Men's Center Drop-in Support Groups
As of January, 2022: While our physical premises re-opened to all groups and meetings in the Fall of 2021, we are adhering to CDC Guidelines on Masking and Physical Distancing with our in-person meetings at the Men's Center. Our Support Groups will be experimenting with in-person and combined (hybrid) in-person and online (Zoom) participation.
To attend most online support groups, find the group below that interests you and then click the [Contact Group Facilitator] link on that page. Your contact info will be emailed to the facilitator and they will send you information on how to attend using Zoom.
NOTE: The Choosing Healthy Sexual Boundaries groups are Phone-in only. Call 612-822-5892 to attend.
There is no payment required to attend TCMC groups. However, during the transition to online programs, TCMC has experienced an increased shortfall in revenue due the temporary closure of our facility and requests donations of $3 to $10 (or more) to help sustain our program expenses.
To make a contribution to TCMC online, please visit tcmc.org/payment-donate.html, or use Venmo by searching @twincitiesmenscenter in the app or by hovering your smart phone camera over the QR code below:
SUPPORT GROUP MEETING GUIDELINES
(download the PDF of these guidelines.)
IN PREPARATION FOR THE SUPPORT GROUP:
Support Groups begin promptly at 7:30 PM and will continue to 9:30 PM. Any late arrival is disrespectful to all group participants as is any early departures; please invest in the full two hours time. Note, early arrival will allow you to browse through our many community resource and library materials (these may be checked out if you are a member).
- Support Groups are safe and confidential—a place to talk freely. When you attend a TCMC support group, you agree to keep all you hear to yourself. We don’t carry away reports of who’s there or what is said. We require that no notes be taken. Carry away only your own growth material, in your heart and in your mind. Confidentiality is of Utmost Importance.
- The Support Group is not a therapy group. There is often a fine line between support and therapy, but be aware that we are not here to change or “fix” anyone. If you want to change (grow), we are here to support you in that effort.
- The Support Group is to be a Chemically Free environment. It is important that we all come here with as clear a mind as possible. If you are under the influence of alcohol or nonprescription mood-altering drugs, we will request that you excuse yourself and come back at another time in the proper mind set.
- Support Groups are to be smoke-free. If you need to smoke, please step outside the building to accomplish this need. Exiting and returning to the group should be in a nondisruptive/respectful manner.
- The Support Group will be Free from Sexual Harassment. If you engage in inappropriate remarks or behavior, we will request that you excuse yourself. Sexual fraternization is not allowed on the premises.
- Judgmental statements that “bash” a group or individual are never appropriate in support groups because they destroy the trust that makes the group a safe place to discuss feelings.
CHECK-IN: At this time,
- Give your Name; tell us a little about how you Feel and where you are at, keeping this reasonably short (2 minutes max).
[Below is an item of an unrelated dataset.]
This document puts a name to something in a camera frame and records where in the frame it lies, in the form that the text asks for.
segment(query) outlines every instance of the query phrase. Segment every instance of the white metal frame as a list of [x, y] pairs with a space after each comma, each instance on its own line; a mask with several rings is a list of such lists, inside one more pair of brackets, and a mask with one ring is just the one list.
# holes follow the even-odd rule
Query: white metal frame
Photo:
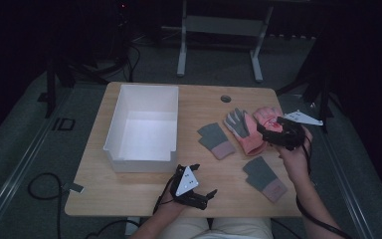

If you have an issue to discuss, ask for time. You may use you first name only if you wish to be anonymous.
- Do not interrupt another participant during their check-inthis is their time only.
SUPPORT GROUP ISSUES DISCUSSION: During this extended time, be responsible for yourself as to:
- Feelings which are neither good or bad; they just exist. Your feelings do not need to be logical...they’re your feelings and that is okay.
- Staying on a feelings level as much as possible; your story is very important; your feelings are paramount.
- Asking for the time you need, and seeing to it that you get it.
- Trying not to theorize or philosophize; use “I” statements as much as possible.
- Your right to disagree or challenge a position; be respectful, use appropriate non-judgemental language, and confront only when approved by the receiver.
- Advice giving. We are not here to give advice. If you feel you have advice to give, always ask the recipient if he or she wants it. Exercise your own judgement when advice is received.
CHECK-OUT: at approximately 9:20 PM, is a time for closure to the evening group.
- Again without interruption, you have about 1 minute to state how you how feel, whether or not your needs were met, and departing salutations.
CONTRIBUTIONS will be solicited during check-out and an attendance report will be passed (you do not need to put your real full name on this log). We use the attendance log to allocate resources between the different groups. We do not report names or personal information to any other entity.
Please remember that the Men’s Center needs your financial support to continue our operation. It is suggested that a sliding scale of $3 to $7 be considered. No one will be turned away due to a lack of monetary funds.